ゲーム内からはサウンドなど一部の設定しか変更できないが、ゲームのインストールフォルダに設定ツール (config.exe) があり、そこから解像度やキーの設定が可能。インストールフォルダの場所が分からなくても、Steam のライブラリから Ys Origin を起動すれば[設定ツールを起動]が選べる。

自分は解像度の変更ができることにしばらく気付かなかったので、1 周目 (Yunica 編) は低解像度でプレイしてしまった。本記事の一部のスクリーンショットが 4:3 比率なのもそのせい。というか、Ys I&II Chronicles+ にも設定ツールあったし。まったく気づかず、ずっと低解像度でプレイしていた……。

英語の題材として

難しすぎない会話

イース I&II はイースの本などで古い言葉遣いがあり少し読みづらさを感じたことはあったが、イース・オリジンでは普通の言葉遣いで、特別読みづらいとうことは無い。若干、慣用句や句動詞は多いかな、というぐらい。

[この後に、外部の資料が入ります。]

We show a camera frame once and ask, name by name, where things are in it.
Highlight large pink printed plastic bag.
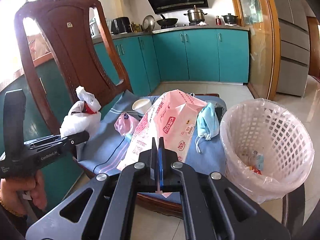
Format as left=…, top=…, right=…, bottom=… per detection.
left=117, top=89, right=207, bottom=171

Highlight light blue face mask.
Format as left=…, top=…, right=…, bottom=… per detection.
left=195, top=101, right=220, bottom=153

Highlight white plastic bag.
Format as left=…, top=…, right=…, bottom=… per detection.
left=60, top=86, right=101, bottom=138

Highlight teal kitchen cabinets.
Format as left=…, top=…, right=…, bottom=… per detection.
left=1, top=28, right=249, bottom=211

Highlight left hand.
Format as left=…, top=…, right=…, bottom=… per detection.
left=1, top=170, right=47, bottom=217

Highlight small pink snack wrapper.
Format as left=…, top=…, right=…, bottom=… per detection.
left=114, top=112, right=139, bottom=138

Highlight blue striped seat cloth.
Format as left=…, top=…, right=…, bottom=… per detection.
left=77, top=90, right=226, bottom=178

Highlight white paper cup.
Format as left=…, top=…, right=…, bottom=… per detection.
left=132, top=98, right=152, bottom=116

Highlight white lattice waste basket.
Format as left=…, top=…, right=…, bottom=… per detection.
left=220, top=98, right=315, bottom=204

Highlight dark wooden chair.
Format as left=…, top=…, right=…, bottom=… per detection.
left=14, top=0, right=227, bottom=219

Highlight black wok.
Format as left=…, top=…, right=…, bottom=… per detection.
left=157, top=14, right=178, bottom=28

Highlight steel pot lid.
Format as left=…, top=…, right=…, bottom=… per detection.
left=142, top=15, right=155, bottom=32

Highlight black air fryer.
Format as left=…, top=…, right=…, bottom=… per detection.
left=111, top=17, right=132, bottom=35

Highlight stainless steel stock pot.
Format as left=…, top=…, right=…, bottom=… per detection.
left=184, top=5, right=207, bottom=24

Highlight red bottle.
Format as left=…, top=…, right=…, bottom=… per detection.
left=215, top=16, right=222, bottom=25

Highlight black casserole pot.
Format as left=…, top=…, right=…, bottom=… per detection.
left=222, top=13, right=238, bottom=25

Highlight wooden glass sliding door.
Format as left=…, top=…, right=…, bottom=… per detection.
left=232, top=0, right=281, bottom=100

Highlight grey refrigerator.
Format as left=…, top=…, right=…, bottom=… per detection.
left=274, top=0, right=310, bottom=96

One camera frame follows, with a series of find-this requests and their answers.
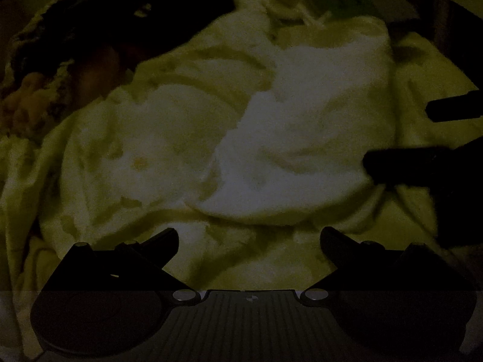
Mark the pale bed sheet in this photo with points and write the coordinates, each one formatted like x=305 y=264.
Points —
x=218 y=254

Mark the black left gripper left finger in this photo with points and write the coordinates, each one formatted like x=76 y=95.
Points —
x=101 y=303

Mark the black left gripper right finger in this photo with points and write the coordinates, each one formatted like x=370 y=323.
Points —
x=392 y=303

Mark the white small shirt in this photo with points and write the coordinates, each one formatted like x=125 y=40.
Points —
x=238 y=126

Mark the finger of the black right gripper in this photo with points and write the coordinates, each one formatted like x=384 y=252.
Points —
x=453 y=178
x=467 y=106

物語の流れはイース I&II をプレイ済みであれば分かりやすく、舞台やアイテム名なども共通している部分が多いので、取っ付き安くはある。逆に、いきなりイース・オリジンから始めると内容が分かりづらいかも。

遭遇した表現を一部紹介

have a run-in with someone

(someone とけんかする、衝突する)

塔で出会った男女と諍いがあったと、Yunica が発言した場面。

“run-in” 自体に諍いや喧嘩という意味がある。

in one piece

(無事に、無傷で)

塔の中で Yunica と再会した知り合いが、Yunica が無事でよかったと喜んでいる場面。

「一つにまとまった状態」=「無事」という考え方。

if push comes to shove

(いざというときは)

単独行動を咎められた Yunica が、いざという時のために戦闘に慣れて起きたかったと言い訳している場面。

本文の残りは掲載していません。